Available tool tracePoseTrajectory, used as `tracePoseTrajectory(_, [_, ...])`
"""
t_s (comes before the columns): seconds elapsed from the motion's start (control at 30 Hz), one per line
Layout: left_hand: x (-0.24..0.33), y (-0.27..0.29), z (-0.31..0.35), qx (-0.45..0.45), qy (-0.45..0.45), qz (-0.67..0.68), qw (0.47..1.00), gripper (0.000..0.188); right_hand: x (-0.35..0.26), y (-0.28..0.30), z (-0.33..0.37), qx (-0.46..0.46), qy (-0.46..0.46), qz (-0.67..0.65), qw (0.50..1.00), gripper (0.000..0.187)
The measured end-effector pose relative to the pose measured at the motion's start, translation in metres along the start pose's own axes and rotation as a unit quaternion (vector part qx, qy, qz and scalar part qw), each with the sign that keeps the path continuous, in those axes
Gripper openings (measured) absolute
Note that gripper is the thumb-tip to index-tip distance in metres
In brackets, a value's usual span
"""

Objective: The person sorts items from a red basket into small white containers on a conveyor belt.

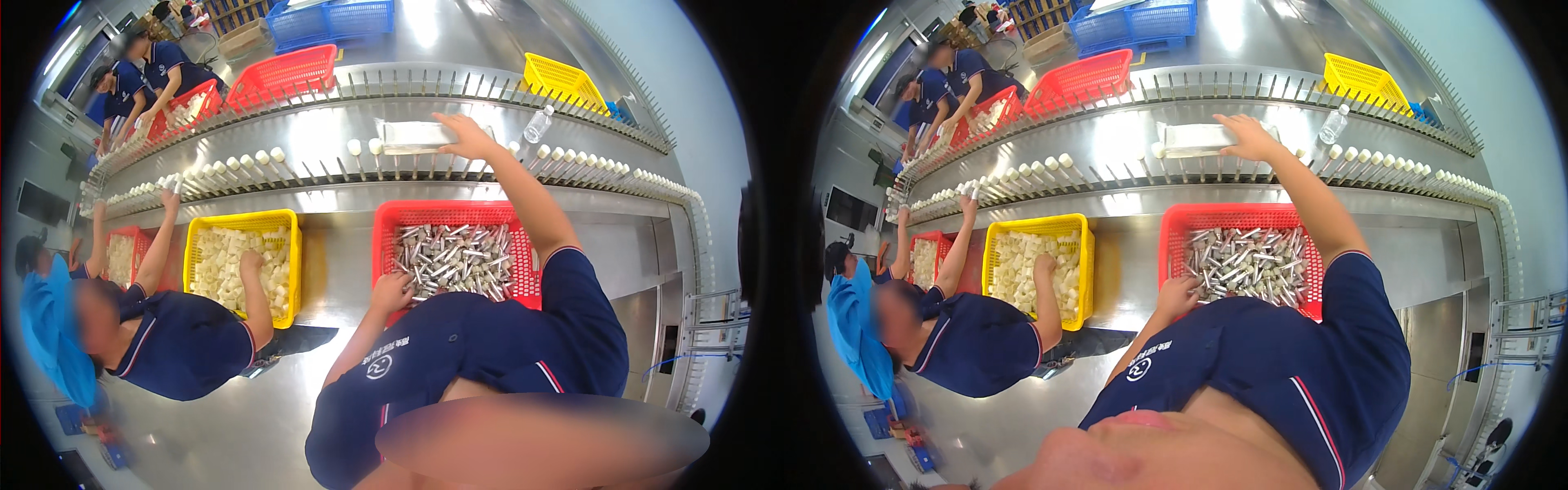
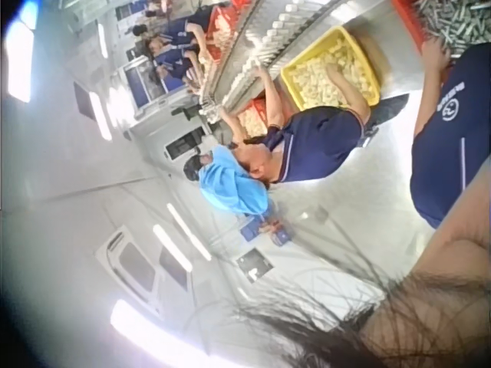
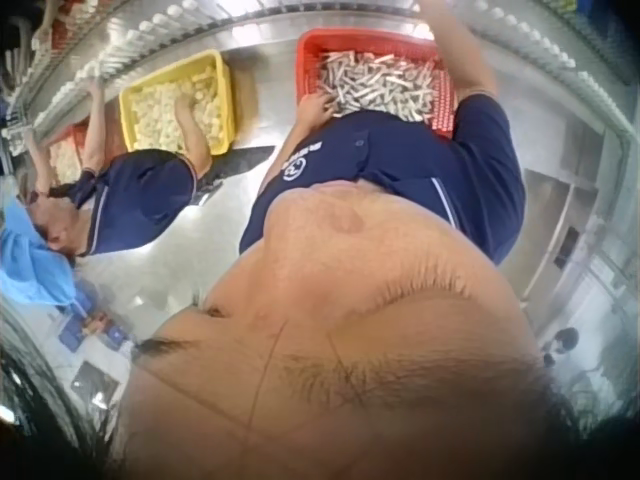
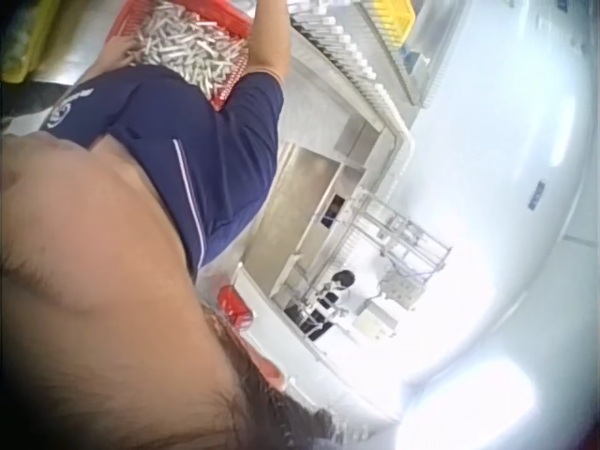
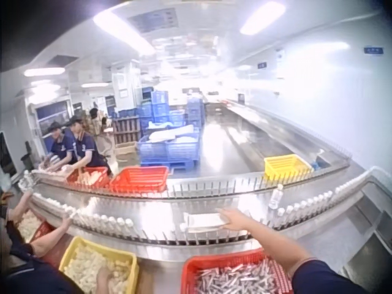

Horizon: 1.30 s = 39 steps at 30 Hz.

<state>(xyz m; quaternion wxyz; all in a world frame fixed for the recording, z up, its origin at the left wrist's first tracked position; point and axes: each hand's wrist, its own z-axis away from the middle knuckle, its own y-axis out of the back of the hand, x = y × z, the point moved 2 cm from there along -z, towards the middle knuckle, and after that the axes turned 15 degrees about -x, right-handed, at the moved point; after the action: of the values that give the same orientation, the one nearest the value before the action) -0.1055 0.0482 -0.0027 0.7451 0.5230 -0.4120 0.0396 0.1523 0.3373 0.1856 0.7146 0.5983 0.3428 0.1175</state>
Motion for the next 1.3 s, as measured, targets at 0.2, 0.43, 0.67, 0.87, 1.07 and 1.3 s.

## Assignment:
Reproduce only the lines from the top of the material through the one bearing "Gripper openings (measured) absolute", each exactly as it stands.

## Exercise result:
Available tool tracePoseTrajectory, used as `tracePoseTrajectory(_, [_, ...])`
"""
t_s (comes before the columns): seconds elapsed from the motion's start (control at 30 Hz), one per line
Layout: left_hand: x (-0.24..0.33), y (-0.27..0.29), z (-0.31..0.35), qx (-0.45..0.45), qy (-0.45..0.45), qz (-0.67..0.68), qw (0.47..1.00), gripper (0.000..0.188); right_hand: x (-0.35..0.26), y (-0.28..0.30), z (-0.33..0.37), qx (-0.46..0.46), qy (-0.46..0.46), qz (-0.67..0.65), qw (0.50..1.00), gripper (0.000..0.187)
The measured end-effector pose relative to the pose measured at the motion's start, translation in metres along the start pose's own axes and rotation as a unit quaternion (vector part qx, qy, qz and scalar part qw), each with the sign that keeps the path continuous, in those axes
Gripper openings (measured) absolute

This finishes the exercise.